(AIM OF THE TASK): Every line holding the string "camera" is to be copied from the entries below.

[Records drawn from a dataset]
┄┄┄┄┄┄┄┄┄┄

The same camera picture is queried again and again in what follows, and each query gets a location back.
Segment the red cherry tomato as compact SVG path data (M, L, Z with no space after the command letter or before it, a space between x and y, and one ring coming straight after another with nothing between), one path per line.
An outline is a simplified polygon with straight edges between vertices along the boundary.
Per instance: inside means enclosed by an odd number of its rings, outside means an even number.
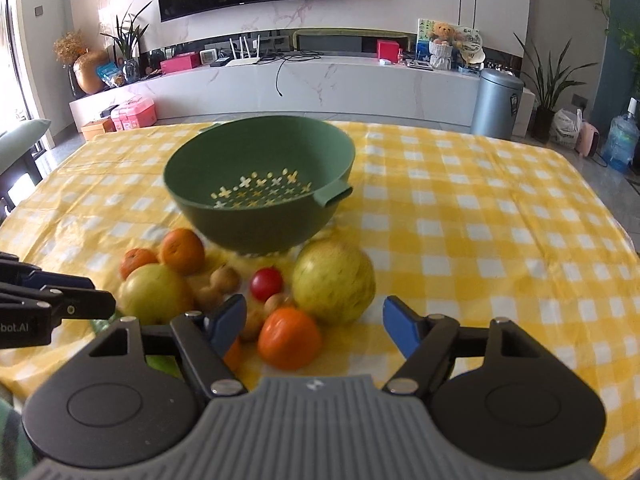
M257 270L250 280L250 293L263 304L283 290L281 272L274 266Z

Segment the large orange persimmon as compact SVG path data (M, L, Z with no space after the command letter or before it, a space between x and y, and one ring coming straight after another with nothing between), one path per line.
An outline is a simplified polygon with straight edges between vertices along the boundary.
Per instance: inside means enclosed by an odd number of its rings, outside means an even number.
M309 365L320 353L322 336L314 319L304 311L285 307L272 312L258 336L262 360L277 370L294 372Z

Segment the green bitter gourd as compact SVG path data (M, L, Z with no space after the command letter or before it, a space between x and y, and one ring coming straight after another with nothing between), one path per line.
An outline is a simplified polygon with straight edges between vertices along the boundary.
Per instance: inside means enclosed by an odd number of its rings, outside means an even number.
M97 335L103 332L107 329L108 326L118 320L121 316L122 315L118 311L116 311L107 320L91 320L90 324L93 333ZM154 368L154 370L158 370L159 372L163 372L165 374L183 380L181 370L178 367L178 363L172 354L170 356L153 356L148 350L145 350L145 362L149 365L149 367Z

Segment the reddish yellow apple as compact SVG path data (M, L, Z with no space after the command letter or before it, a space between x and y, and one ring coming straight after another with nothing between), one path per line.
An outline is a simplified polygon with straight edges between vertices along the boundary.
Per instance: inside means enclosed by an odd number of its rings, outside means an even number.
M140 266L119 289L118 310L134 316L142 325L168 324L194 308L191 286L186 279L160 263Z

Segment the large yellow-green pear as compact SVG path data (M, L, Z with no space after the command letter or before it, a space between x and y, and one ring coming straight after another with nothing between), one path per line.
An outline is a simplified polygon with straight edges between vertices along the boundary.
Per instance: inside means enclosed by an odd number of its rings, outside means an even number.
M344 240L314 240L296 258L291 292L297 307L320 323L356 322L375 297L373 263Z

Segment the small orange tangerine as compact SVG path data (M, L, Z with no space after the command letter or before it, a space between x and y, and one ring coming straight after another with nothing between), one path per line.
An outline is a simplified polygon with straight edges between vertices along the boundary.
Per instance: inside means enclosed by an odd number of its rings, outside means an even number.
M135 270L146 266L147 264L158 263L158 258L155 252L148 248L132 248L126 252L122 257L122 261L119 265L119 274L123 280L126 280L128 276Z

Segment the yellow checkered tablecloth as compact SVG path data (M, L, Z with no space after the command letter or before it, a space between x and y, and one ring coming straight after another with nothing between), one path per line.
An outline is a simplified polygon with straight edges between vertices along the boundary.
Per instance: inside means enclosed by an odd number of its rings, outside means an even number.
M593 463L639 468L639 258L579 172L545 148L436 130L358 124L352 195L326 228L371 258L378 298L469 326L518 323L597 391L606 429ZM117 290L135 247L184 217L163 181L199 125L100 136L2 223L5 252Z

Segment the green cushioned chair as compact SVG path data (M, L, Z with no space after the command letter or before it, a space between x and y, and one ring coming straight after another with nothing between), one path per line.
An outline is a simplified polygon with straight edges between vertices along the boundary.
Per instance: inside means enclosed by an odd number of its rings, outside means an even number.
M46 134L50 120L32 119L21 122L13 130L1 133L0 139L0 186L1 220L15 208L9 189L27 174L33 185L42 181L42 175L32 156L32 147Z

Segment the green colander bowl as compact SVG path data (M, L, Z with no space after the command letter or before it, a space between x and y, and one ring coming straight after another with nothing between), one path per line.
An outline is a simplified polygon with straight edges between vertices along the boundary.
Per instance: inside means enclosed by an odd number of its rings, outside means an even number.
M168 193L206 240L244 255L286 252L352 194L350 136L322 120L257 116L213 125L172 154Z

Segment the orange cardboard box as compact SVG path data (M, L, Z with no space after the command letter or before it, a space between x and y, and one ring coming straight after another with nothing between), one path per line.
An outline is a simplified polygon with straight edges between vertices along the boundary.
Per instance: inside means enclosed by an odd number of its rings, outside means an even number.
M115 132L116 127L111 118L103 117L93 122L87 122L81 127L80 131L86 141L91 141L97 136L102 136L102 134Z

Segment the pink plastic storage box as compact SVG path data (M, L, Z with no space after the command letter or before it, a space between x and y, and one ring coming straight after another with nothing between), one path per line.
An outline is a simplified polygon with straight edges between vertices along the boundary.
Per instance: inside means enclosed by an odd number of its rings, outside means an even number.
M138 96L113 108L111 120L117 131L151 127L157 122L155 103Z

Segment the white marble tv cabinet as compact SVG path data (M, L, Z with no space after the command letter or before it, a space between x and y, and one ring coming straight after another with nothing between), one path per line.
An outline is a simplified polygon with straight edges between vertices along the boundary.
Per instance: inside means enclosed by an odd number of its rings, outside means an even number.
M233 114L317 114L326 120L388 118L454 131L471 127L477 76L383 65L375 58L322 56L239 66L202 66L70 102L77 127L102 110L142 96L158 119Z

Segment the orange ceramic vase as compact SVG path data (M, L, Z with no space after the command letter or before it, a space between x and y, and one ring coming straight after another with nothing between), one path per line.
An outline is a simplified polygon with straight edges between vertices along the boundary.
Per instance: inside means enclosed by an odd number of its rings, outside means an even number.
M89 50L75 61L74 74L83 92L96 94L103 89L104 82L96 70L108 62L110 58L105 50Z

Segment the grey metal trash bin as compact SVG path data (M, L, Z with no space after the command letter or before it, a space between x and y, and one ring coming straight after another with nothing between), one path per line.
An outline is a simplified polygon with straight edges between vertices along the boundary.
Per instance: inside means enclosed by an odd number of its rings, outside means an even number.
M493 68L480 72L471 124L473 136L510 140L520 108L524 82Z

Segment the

┄┄┄┄┄┄┄┄┄┄

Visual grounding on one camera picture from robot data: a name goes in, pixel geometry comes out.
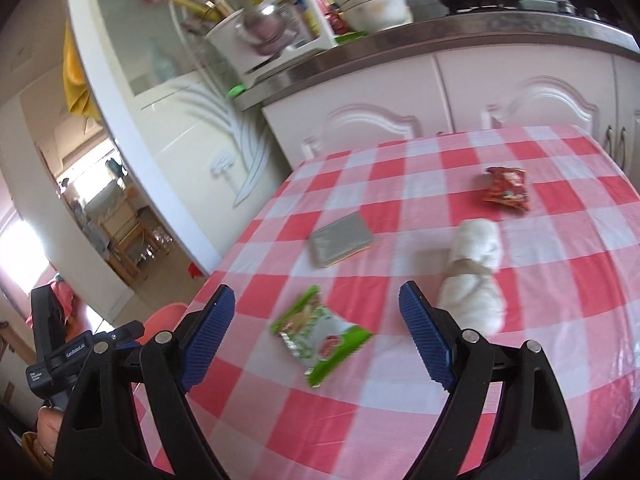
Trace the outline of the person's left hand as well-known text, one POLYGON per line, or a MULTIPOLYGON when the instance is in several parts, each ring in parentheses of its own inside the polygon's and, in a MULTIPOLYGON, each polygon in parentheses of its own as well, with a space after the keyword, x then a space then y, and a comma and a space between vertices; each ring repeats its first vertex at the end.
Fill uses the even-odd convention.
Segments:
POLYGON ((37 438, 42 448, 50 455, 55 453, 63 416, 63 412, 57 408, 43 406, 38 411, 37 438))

┄┄┄┄┄┄┄┄┄┄

(RESPONSE BELOW):
The same camera picture is queried again and again in what follows, and each query gets a location back.
Visual grounding on one camera picture from robot data: a name goes in, pixel geometry comes out.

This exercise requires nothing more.